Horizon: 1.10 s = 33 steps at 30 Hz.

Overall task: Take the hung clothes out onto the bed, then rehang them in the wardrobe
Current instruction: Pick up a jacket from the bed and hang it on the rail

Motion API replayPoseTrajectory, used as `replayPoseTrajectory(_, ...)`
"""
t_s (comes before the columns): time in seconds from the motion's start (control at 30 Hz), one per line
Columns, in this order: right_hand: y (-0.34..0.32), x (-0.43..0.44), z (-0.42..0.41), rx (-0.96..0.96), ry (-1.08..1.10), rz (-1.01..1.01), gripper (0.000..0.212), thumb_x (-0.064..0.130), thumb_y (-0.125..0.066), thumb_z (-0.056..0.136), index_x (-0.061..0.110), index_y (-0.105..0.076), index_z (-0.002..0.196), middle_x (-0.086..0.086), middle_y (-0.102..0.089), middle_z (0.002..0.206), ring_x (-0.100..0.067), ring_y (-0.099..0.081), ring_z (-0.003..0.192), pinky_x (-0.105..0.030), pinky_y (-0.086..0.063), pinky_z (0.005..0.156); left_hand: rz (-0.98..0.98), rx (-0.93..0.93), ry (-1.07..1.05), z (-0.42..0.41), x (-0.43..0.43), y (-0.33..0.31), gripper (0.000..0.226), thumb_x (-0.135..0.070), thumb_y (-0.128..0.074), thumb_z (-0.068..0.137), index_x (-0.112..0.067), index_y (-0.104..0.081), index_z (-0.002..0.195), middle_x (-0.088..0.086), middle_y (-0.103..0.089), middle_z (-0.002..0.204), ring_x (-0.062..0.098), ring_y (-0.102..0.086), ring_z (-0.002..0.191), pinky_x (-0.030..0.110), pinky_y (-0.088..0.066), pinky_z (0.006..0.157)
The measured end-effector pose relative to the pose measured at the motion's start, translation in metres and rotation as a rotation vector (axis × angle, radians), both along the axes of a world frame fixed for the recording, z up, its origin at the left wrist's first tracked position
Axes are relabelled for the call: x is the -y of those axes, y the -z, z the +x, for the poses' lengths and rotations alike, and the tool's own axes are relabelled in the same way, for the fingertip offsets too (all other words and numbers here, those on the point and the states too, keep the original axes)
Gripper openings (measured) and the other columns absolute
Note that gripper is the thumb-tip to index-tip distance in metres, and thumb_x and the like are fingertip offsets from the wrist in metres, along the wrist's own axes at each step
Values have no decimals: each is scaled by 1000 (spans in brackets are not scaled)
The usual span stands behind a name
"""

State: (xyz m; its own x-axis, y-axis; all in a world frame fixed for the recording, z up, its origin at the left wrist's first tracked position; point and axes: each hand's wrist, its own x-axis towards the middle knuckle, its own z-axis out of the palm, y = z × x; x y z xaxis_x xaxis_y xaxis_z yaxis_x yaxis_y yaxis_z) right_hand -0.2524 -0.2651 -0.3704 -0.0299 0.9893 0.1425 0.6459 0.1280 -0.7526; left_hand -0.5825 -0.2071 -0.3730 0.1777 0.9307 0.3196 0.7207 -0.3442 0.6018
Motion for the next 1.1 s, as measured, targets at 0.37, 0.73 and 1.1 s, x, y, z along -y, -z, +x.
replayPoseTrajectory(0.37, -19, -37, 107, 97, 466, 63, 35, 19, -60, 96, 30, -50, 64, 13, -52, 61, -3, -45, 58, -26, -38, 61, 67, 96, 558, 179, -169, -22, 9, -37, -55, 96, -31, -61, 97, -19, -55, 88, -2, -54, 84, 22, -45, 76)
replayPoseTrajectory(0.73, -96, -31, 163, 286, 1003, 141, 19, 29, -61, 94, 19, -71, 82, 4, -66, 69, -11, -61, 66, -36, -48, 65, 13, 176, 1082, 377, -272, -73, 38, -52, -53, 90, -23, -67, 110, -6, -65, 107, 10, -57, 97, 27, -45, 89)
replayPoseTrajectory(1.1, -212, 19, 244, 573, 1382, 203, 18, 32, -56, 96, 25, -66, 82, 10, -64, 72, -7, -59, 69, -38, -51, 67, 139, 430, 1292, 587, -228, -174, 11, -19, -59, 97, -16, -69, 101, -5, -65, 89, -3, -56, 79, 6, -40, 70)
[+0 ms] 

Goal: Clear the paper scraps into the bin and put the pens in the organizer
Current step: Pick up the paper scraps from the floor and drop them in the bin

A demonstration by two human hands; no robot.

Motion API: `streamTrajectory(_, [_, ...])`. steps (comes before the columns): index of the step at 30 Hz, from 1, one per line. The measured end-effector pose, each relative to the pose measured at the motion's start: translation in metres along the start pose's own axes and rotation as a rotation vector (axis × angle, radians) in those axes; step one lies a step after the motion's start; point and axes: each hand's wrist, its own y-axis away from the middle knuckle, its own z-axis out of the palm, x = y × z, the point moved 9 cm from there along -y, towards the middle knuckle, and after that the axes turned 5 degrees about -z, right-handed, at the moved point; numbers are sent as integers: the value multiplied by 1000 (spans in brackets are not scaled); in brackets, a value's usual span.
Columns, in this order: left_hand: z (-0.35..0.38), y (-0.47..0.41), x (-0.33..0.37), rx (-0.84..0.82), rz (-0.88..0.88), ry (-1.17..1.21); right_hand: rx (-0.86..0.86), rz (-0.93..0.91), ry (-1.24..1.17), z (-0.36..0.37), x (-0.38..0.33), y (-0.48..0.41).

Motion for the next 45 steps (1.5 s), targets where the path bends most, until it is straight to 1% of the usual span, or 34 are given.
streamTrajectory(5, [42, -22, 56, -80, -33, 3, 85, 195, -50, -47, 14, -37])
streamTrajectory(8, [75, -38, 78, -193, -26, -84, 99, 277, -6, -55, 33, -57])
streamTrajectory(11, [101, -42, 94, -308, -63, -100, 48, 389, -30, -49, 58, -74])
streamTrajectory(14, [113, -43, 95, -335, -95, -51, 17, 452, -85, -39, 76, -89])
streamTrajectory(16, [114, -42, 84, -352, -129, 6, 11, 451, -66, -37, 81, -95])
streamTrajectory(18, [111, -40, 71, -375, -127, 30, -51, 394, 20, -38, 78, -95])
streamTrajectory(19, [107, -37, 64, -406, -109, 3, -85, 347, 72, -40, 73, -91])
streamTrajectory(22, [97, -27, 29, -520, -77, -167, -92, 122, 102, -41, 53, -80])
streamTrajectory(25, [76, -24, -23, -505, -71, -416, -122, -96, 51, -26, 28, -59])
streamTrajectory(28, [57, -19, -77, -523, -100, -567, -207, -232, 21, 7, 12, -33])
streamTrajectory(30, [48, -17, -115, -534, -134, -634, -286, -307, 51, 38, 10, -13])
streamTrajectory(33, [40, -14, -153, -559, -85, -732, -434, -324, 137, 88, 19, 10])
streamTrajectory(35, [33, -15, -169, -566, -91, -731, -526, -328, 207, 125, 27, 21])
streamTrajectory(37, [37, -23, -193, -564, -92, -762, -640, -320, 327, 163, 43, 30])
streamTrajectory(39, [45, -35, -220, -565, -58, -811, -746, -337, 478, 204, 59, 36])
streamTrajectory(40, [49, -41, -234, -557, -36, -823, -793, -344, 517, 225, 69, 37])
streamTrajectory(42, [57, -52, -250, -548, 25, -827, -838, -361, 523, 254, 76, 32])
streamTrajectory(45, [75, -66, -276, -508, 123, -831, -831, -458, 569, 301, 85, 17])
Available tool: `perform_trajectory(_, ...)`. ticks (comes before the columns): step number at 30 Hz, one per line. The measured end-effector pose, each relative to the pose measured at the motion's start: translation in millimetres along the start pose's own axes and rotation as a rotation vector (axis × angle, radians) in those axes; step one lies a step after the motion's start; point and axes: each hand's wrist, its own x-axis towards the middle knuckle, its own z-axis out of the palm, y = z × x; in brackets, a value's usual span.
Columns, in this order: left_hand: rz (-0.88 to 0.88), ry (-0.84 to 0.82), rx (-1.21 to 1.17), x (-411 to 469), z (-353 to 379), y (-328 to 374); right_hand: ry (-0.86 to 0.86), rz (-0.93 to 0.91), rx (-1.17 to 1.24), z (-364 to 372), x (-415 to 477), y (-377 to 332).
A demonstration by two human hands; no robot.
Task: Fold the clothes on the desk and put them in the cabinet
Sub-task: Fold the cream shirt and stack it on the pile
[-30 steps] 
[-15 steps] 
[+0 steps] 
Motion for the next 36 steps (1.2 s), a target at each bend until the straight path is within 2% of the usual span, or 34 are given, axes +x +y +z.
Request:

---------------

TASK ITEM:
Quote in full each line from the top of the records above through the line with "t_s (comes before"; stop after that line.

ANSWER FOR THE TASK:
Horizon: 1.10 s = 33 steps at 30 Hz.

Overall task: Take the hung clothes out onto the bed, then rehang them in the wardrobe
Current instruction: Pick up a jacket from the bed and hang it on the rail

Motion API replayPoseTrajectory, used as `replayPoseTrajectory(_, ...)`
"""
t_s (comes before the columns): time in seconds from the motion's start (control at 30 Hz), one per line

The response to this exercise is finished.